[Provided entries Boundary: Start]

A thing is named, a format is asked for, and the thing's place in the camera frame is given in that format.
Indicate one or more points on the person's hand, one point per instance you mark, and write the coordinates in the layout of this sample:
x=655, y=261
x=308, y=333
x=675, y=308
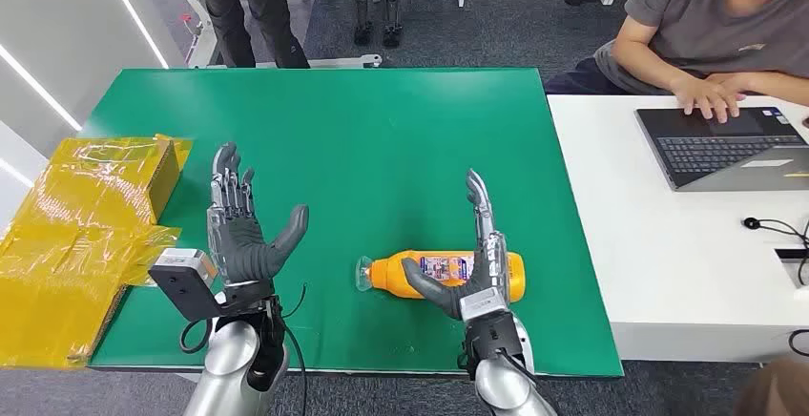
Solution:
x=705, y=94

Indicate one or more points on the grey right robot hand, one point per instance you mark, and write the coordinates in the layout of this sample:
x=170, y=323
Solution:
x=490, y=268

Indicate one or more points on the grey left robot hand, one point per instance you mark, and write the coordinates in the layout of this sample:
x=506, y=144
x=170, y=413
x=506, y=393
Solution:
x=243, y=249

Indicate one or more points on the orange plastic bottle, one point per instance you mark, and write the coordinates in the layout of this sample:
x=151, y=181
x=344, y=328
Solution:
x=392, y=274

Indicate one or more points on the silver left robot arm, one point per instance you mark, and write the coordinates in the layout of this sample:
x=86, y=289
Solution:
x=230, y=362

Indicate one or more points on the dark grey laptop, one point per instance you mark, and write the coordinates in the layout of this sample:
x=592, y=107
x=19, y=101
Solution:
x=714, y=147

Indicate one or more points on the seated person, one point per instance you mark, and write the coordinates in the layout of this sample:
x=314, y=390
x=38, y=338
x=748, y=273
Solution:
x=695, y=15

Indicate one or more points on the green table mat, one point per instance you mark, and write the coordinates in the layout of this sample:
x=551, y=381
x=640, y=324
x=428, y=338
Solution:
x=379, y=147

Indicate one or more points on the yellow tape-wrapped cardboard box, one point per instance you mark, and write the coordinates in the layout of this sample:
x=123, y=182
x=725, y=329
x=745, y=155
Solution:
x=76, y=230

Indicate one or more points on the white desk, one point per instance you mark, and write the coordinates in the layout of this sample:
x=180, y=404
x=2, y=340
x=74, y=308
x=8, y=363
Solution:
x=663, y=261

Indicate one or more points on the standing person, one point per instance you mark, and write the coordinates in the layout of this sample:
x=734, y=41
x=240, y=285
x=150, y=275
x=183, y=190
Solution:
x=265, y=8

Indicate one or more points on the black humanoid robot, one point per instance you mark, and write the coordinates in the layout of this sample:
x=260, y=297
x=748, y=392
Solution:
x=392, y=2

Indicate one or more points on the brown rounded object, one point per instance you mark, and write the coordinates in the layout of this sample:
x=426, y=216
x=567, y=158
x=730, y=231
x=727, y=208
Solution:
x=777, y=394

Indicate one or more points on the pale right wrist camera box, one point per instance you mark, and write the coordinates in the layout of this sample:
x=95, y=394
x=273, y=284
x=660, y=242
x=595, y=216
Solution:
x=483, y=304

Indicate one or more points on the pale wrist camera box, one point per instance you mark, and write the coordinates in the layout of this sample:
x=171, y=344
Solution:
x=183, y=261
x=483, y=304

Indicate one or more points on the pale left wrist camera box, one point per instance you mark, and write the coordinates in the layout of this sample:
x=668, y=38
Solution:
x=183, y=261

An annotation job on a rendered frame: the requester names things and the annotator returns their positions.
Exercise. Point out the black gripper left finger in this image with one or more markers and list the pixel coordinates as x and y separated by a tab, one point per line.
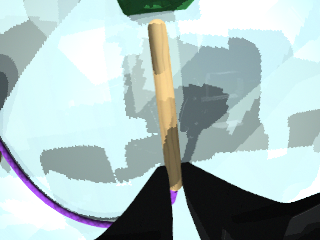
149	216

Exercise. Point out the green block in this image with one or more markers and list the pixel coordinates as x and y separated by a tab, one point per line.
132	7

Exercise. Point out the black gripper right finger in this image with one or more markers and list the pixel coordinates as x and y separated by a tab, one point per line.
223	211

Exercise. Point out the wooden stick with purple string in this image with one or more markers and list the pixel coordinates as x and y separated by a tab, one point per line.
161	64

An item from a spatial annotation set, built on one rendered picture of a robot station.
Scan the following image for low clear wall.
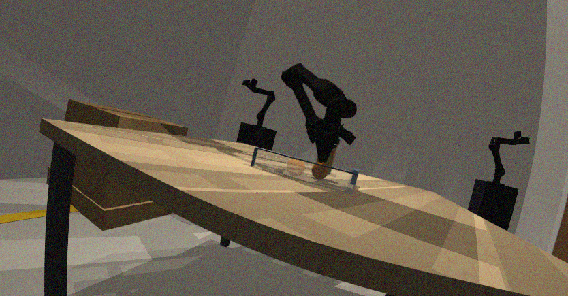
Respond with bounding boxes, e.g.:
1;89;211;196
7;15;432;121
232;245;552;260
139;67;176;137
252;149;358;195

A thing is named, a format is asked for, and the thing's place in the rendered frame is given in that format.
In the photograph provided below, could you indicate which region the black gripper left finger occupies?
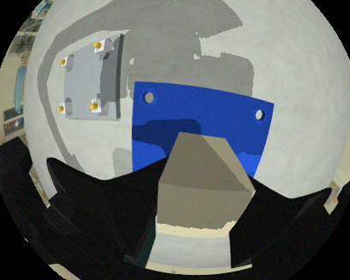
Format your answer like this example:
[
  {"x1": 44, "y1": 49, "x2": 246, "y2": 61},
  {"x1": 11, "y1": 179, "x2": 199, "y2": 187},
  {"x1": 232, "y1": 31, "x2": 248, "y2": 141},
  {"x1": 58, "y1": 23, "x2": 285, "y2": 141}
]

[Provided entries Boundary: End]

Work request:
When a line contains the string "person", copy it from the records.

Reply to the task:
Indicate one or more points on the person's hand, one point per instance you mark, and write the coordinates in the layout of this sample:
Indicate one or more points on the seated person, one point per instance you mark, and write the coordinates in the layout of this sample:
Indicate one or more points on the standing person, one point per instance you mark, and write the coordinates in the layout of this sample:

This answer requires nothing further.